HAIs: An even bigger problem than we thought?

Our fellow blogger, Eli, has co-authored an interesting study in this month’s Archives of Internal Medicine. Using a national administrative database that contains 69 million hospital discharges, the investigators examined the attributable outcomes associated with two hospital-acquired infections—sepsis and pneumonia. The outcomes were stratified as to whether they occurred in association with a surgical procedure or not. When sepsis occurred post-operatively, it added on average 11 days to the hospital stay and $33,000 to the cost of care, and carried a nearly 20% attributable mortality. Post-operative pneumonia on average added 14 days to the stay and $46,000 to the cost of care, and had an attributable mortality of 11%. For cases not associated with surgical procedures, when adjusted for the preinfection length of stay, sepsis on average added 2 days to length of stay at an additional cost of $6,000, and was associated with an attributable mortality of 16%. Hospital acquired pneumonia in nonsurgical patients added 4 days to length of stay on average, added $11,000 to the cost of care, and had an attributable mortality of 10%. Extrapolating to the US population, the investigators estimated that these two conditions account for over 2 million hospital days, $8 billion in costs, and 48,000 deaths.

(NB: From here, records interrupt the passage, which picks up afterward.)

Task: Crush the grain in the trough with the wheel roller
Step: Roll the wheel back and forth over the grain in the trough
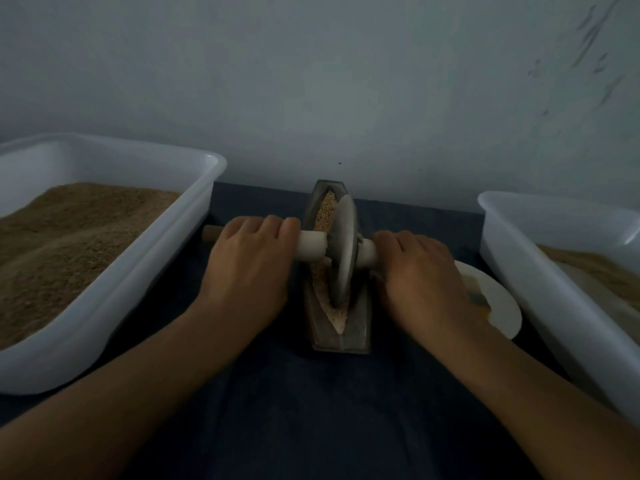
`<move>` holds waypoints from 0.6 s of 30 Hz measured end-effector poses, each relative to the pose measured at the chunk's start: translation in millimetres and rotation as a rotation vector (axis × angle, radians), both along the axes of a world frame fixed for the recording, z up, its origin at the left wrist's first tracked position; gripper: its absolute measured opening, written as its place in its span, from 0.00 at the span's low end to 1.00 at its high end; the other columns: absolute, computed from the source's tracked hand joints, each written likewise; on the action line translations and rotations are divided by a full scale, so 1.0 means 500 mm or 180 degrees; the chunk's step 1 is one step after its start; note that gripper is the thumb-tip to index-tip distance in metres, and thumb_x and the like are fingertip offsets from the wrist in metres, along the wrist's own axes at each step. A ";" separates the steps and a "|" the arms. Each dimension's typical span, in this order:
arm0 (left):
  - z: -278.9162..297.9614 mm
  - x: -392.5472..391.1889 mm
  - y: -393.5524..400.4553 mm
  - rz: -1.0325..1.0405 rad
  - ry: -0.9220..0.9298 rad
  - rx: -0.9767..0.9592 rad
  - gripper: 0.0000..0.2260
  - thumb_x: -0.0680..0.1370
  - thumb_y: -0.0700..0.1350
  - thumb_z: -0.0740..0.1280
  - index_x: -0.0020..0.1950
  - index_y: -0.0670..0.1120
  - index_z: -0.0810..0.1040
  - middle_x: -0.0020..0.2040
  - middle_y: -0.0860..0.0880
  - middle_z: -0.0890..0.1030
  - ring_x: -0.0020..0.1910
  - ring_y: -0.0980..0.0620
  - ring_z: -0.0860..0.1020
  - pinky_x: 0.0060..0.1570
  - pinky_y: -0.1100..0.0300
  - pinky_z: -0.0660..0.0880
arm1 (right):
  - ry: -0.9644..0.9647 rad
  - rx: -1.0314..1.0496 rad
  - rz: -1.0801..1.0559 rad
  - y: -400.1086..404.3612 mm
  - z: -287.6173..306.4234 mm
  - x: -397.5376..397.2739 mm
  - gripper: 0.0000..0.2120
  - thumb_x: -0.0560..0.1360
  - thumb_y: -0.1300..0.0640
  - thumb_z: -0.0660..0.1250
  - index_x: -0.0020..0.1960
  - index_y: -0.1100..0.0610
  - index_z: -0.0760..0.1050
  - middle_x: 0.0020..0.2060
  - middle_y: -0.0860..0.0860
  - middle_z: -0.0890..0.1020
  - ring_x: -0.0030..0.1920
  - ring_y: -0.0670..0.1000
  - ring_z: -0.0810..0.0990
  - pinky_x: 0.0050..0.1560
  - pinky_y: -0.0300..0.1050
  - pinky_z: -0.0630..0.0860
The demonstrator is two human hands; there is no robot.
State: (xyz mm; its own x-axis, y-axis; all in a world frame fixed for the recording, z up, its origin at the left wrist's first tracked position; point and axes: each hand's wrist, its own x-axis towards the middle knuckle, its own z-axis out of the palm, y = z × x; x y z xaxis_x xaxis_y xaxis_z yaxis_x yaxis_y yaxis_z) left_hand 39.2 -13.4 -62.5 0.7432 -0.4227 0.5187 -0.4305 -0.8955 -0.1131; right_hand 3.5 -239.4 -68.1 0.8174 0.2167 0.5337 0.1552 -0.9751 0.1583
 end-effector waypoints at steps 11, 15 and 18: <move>0.017 0.209 -0.054 0.0357 0.0476 -0.0026 0.19 0.74 0.44 0.70 0.63 0.48 0.70 0.57 0.44 0.78 0.56 0.41 0.77 0.53 0.48 0.71 | 0.0290 -0.0032 -0.0358 -0.017 0.040 0.209 0.11 0.74 0.53 0.68 0.55 0.52 0.73 0.45 0.53 0.80 0.44 0.59 0.79 0.35 0.45 0.62; 0.024 0.230 -0.062 0.0359 0.0303 -0.0045 0.18 0.74 0.45 0.70 0.63 0.48 0.70 0.56 0.44 0.78 0.53 0.42 0.78 0.49 0.49 0.72 | 0.0425 0.0113 -0.0297 -0.029 0.044 0.240 0.11 0.74 0.53 0.68 0.55 0.52 0.72 0.45 0.54 0.80 0.44 0.59 0.79 0.35 0.45 0.64; 0.019 0.223 -0.062 0.0367 0.0228 -0.0114 0.16 0.75 0.45 0.70 0.60 0.48 0.71 0.53 0.45 0.80 0.50 0.43 0.79 0.48 0.51 0.71 | 0.0237 0.0081 -0.0334 -0.025 0.034 0.226 0.09 0.75 0.53 0.67 0.54 0.53 0.73 0.44 0.53 0.80 0.44 0.59 0.80 0.34 0.45 0.61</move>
State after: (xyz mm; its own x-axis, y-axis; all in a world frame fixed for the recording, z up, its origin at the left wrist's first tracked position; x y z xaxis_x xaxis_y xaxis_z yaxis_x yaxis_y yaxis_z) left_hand 150.7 -44.2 -53.2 0.8214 -0.3146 0.4758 -0.3304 -0.9424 -0.0528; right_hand 116.7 -251.8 -51.0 0.8724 0.1149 0.4750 0.0624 -0.9902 0.1251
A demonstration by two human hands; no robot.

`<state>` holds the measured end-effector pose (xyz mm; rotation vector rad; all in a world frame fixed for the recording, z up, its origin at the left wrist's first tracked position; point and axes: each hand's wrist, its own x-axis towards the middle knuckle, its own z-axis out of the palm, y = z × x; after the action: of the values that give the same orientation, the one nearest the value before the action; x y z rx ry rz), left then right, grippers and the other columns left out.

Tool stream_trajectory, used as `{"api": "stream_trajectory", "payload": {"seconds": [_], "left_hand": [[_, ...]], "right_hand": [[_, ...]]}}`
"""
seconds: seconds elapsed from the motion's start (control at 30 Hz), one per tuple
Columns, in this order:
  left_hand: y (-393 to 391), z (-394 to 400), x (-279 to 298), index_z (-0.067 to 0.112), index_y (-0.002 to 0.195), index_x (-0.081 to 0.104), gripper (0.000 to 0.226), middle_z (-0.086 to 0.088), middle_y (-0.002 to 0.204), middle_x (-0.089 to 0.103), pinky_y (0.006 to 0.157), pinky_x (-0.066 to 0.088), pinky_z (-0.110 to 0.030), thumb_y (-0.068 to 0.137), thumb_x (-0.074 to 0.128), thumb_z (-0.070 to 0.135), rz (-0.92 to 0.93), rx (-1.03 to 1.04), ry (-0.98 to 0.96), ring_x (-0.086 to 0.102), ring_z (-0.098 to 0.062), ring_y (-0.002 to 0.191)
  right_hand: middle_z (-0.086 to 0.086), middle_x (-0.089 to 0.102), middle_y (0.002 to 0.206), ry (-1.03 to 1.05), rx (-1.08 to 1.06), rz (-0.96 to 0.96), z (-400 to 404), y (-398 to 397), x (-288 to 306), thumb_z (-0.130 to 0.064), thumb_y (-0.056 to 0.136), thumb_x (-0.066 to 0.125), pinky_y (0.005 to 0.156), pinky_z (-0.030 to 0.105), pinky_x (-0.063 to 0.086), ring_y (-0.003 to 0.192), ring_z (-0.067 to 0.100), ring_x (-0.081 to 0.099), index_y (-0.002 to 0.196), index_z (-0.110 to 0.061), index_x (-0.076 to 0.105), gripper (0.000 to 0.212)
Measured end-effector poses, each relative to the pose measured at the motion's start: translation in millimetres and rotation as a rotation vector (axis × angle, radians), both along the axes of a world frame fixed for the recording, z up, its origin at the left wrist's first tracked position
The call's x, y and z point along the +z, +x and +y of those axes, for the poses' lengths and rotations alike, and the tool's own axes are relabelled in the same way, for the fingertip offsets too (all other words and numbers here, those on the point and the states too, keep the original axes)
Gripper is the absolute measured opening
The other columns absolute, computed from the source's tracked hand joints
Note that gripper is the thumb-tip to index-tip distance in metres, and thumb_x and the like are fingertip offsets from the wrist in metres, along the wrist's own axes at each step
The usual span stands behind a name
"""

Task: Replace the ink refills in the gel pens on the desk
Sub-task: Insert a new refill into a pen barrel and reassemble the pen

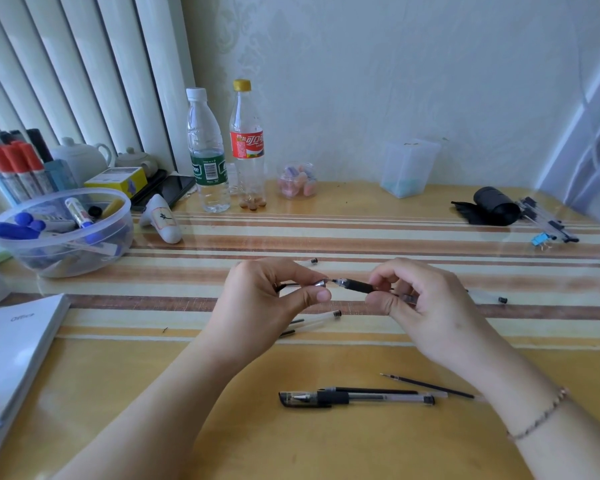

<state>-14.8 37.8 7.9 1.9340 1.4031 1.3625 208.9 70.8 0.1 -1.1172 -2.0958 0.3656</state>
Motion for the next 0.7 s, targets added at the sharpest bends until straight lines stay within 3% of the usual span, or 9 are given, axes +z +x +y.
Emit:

Diving into the murky sea of administrative data is a perilous business, but the authors of this paper took great pains to use diagnoses for which validation has been shown to be high level and were careful in their methods to minimize bias and confounding (the methods section of the paper is about twice as long as the results). The incidence of each of these complications is about 1% or less, which makes it difficult for the average clinician to assess impact in their patients. Importantly, what this study does not tell us is the fraction of these cases that are preventable. However, even if only a quarter are preventable, this paper tells us that healthcare associated infections are a big, big problem, and those of us who work in infection prevention have a very long journey ahead. 

Lastly, this study should remind us that our targets should be infections not organisms. This problem is too big to tackle one organism at a time. To the patient with life-threatening sepsis, it matters little whether the cause is MRSA, MSSA, or a multidrug-resistant gram negative rod. Multipotent interventions driven to high levels of compliance will be necessary to ultimately bring these infections to the irreducible minimum.

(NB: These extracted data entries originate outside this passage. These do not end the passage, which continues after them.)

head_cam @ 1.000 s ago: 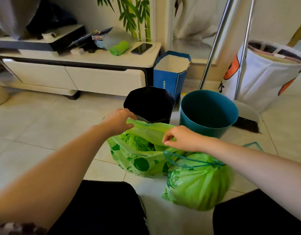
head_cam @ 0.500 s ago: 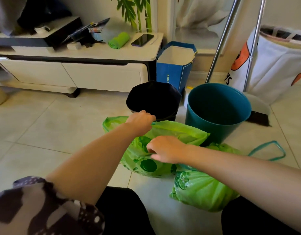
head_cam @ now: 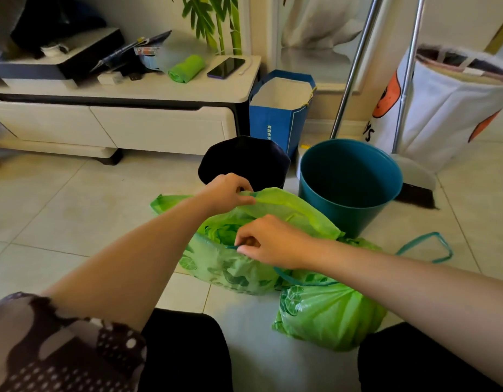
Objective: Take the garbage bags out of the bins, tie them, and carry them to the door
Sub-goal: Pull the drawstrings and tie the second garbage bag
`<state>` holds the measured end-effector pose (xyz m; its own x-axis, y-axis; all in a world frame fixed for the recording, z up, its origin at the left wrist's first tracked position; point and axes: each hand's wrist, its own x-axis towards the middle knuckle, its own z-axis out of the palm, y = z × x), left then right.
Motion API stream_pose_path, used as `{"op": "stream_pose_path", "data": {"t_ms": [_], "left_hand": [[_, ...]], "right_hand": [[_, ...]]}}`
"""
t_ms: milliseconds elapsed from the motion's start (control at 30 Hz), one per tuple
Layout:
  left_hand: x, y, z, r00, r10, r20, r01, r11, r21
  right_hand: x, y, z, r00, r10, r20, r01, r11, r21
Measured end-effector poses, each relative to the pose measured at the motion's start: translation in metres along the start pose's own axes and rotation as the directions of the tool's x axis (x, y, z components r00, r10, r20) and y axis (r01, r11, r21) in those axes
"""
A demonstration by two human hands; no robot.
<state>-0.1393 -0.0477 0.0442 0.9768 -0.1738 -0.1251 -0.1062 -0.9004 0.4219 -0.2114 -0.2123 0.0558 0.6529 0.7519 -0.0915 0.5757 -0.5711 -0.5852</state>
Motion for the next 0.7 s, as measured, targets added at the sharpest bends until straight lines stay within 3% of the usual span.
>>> {"op": "stream_pose_path", "data": {"t_ms": [167, 333, 533, 700], "left_hand": [[-0.007, 0.008, -0.008, 0.99, 0.081, -0.117, -0.071, 0.994, 0.081], [-0.019, 0.002, -0.017, 0.988, 0.132, -0.076, -0.108, 0.96, 0.259], [-0.024, 0.001, -0.021, 0.991, 0.085, -0.1, -0.088, 0.996, -0.026], [-0.03, -0.004, -0.025, 0.996, 0.052, -0.066, -0.061, 0.989, -0.136]], "right_hand": [[-0.02, 0.0, -0.014, 0.999, 0.029, -0.043, -0.031, 0.999, -0.033], [-0.031, -0.002, -0.032, 0.998, 0.003, -0.066, -0.009, 0.996, -0.086], [-0.02, -0.002, -0.042, 0.99, -0.025, -0.142, 0.007, 0.992, -0.127], [-0.014, -0.003, -0.044, 0.982, -0.036, -0.183, 0.022, 0.997, -0.081]]}}
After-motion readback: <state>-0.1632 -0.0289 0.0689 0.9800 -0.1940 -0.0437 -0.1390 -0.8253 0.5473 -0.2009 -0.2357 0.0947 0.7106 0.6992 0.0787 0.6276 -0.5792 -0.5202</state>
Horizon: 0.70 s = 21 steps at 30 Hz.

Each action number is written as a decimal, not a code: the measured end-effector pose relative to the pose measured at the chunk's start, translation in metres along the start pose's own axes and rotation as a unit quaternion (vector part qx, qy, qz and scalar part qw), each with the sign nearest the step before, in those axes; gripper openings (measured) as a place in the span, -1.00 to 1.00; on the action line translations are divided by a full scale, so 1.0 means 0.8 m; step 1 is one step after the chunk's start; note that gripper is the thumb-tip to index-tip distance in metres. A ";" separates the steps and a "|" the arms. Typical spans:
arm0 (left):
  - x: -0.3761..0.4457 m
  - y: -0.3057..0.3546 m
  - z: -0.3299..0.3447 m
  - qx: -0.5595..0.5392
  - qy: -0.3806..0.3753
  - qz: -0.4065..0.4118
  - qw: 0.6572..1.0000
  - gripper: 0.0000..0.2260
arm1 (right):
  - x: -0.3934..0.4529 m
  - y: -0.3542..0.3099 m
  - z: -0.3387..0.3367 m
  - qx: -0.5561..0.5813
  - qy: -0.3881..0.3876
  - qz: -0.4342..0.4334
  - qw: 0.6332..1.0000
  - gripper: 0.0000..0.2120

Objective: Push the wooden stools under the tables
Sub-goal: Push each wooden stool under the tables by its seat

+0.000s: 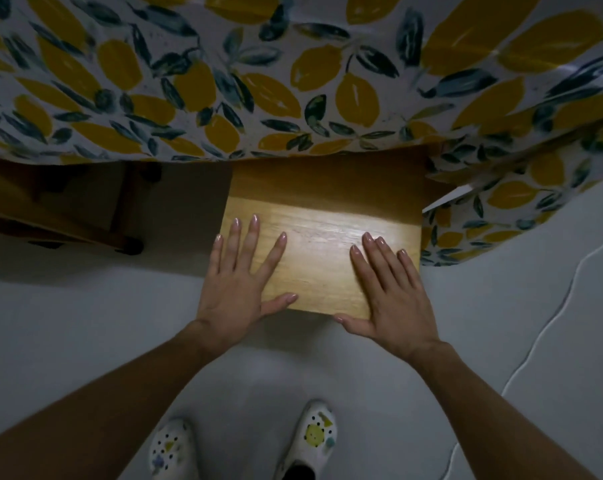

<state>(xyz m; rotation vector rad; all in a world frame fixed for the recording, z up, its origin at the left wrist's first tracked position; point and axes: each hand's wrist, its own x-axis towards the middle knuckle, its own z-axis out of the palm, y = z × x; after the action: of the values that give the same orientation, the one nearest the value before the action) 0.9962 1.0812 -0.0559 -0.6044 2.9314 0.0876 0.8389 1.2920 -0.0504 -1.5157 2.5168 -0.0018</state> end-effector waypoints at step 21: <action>0.097 0.006 -0.014 -0.031 0.019 -0.011 0.999 -0.27 | 0.081 0.068 -0.021 -0.016 0.024 0.002 1.000 -0.08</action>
<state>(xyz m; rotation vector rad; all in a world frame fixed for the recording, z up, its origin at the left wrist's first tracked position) 0.9220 1.0542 -0.0565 -0.6548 2.9673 0.1666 0.7588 1.2596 -0.0508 -1.5414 2.5692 0.0015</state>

  1. How do we not interpret pneumonia deaths as deaths from sepsis? How many sepsis cases were due to HAP? Are these cases defined as sepsis or pneumonia cases?

    Whatever the case, the data are compelling.

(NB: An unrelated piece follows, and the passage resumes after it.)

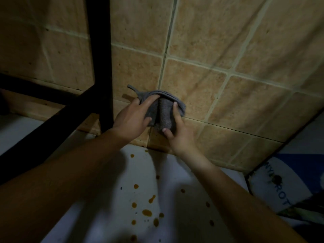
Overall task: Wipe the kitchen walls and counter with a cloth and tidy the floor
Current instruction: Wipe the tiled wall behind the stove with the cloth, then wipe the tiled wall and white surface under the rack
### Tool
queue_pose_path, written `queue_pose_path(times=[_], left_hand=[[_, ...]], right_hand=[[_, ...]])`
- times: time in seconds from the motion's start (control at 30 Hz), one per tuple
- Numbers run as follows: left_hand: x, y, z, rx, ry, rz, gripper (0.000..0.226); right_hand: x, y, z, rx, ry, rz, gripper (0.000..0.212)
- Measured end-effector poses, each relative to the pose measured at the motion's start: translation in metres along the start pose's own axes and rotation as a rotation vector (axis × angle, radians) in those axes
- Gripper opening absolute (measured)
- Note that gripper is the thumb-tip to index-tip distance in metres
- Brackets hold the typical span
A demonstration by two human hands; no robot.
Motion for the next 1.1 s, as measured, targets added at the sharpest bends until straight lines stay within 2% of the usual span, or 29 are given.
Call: queue_pose_path(times=[0.1, 0.2, 0.27, 0.33, 0.47, 0.53, 0.6, 0.67, 0.7, 0.73, 0.77, 0.83, 0.93, 1.0, 1.1], left_hand=[[0.0, 0.001, 0.004, -0.011, -0.092, 0.011, 0.066], [0.004, -0.003, 0.003, -0.007, -0.092, -0.014, 0.07], [0.008, -0.008, -0.001, 0.017, -0.075, -0.065, 0.073], [0.015, -0.015, -0.007, 0.026, -0.038, -0.191, 0.077], [0.032, -0.028, -0.018, -0.035, 0.015, -0.51, 0.085], [0.037, -0.036, -0.019, -0.049, 0.068, -0.634, 0.074], [0.042, -0.048, -0.02, -0.055, 0.094, -0.707, 0.063], [0.049, -0.06, -0.025, -0.092, 0.055, -0.698, 0.071], [0.052, -0.066, -0.027, -0.133, 0.065, -0.686, 0.057], [0.056, -0.074, -0.03, -0.143, 0.114, -0.664, 0.044], [0.06, -0.08, -0.033, -0.145, 0.174, -0.681, 0.043], [0.066, -0.092, -0.035, -0.116, 0.31, -0.737, 0.05], [0.064, -0.095, -0.032, 0.003, 0.465, -0.614, 0.057], [0.064, -0.1, -0.028, 0.151, 0.537, -0.629, 0.068], [0.071, -0.109, -0.034, 0.157, 0.58, -0.683, 0.078]], right_hand=[[0.01, -0.001, -0.004, -0.054, 0.091, 0.144, 0.081], [0.01, 0.0, 0.0, -0.096, -0.048, 0.17, 0.083], [0.005, -0.001, 0.007, -0.072, -0.24, 0.1, 0.084], [0.006, -0.007, 0.015, -0.029, -0.316, 0.0, 0.085], [0.025, -0.022, 0.028, 0.053, -0.265, -0.233, 0.088], [0.034, -0.027, 0.034, 0.124, -0.195, -0.292, 0.086], [0.042, -0.031, 0.041, 0.176, -0.144, -0.335, 0.069], [0.051, -0.035, 0.049, 0.204, -0.165, -0.457, 0.039], [0.054, -0.038, 0.051, 0.231, -0.198, -0.53, 0.029], [0.056, -0.042, 0.051, 0.26, -0.234, -0.588, 0.027], [0.057, -0.045, 0.051, 0.285, -0.26, -0.617, 0.035], [0.054, -0.05, 0.047, 0.276, -0.359, -0.57, 0.046], [0.05, -0.058, 0.04, 0.067, -0.585, -0.444, 0.047], [0.051, -0.063, 0.041, 0.014, -0.555, -0.54, 0.064], [0.058, -0.068, 0.054, 0.107, -0.568, -0.726, 0.084]])
Point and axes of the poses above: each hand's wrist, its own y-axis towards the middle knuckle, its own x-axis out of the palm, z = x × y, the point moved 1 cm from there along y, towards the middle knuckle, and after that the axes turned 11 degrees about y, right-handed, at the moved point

    Thanks in advance for the clarification.

  2. Thanks Chris; good question. Of course sepsis is not always in the causal pathway between pneumonia and death. For example, patients can die of respiratory failure without sepsis. For a bacteremia outcome, it is likely best not to exclude or control for shock or sepsis, since there are few other ways to die from bacteremia. (see my first ever publication: Clin Infect Dis. 2000 Nov;31(5):1311-3)

    However, if a case had codes for both sepsis and pneumonia, Mike Eber included the cases for both the sepsis estimates and the pneumonia estimates. He summarized the costs of cases with and without overlap in the discussion section (see below). In the aggregate estimates of costs, he used the patient-level costs of sepsis cases times the number of sepsis cases and added to this the patient-level costs of pneumonia cases recalculated to exclude sepsis cases times an estimate of the number of pneumonia cases excluding sepsis cases. (you have to read that at least twice before it sinks in)

    From the Discussion Section: Among invasive surgery patients, for example, sepsis associated with pneumonia had attributable mean LOS, hospital costs, and in-hospital mortality of 23.7 days, $80 000, and 27.9%, respectively, whereas these outcomes were 10.3 days, $30 800, and 18.7%, respectively, for cases of sepsis not associated with pneumonia. Outcomes in pneumonia cases that were not also coded as sepsis cases in the results were 12.5 days, $41 500, and 8.1%, respectively.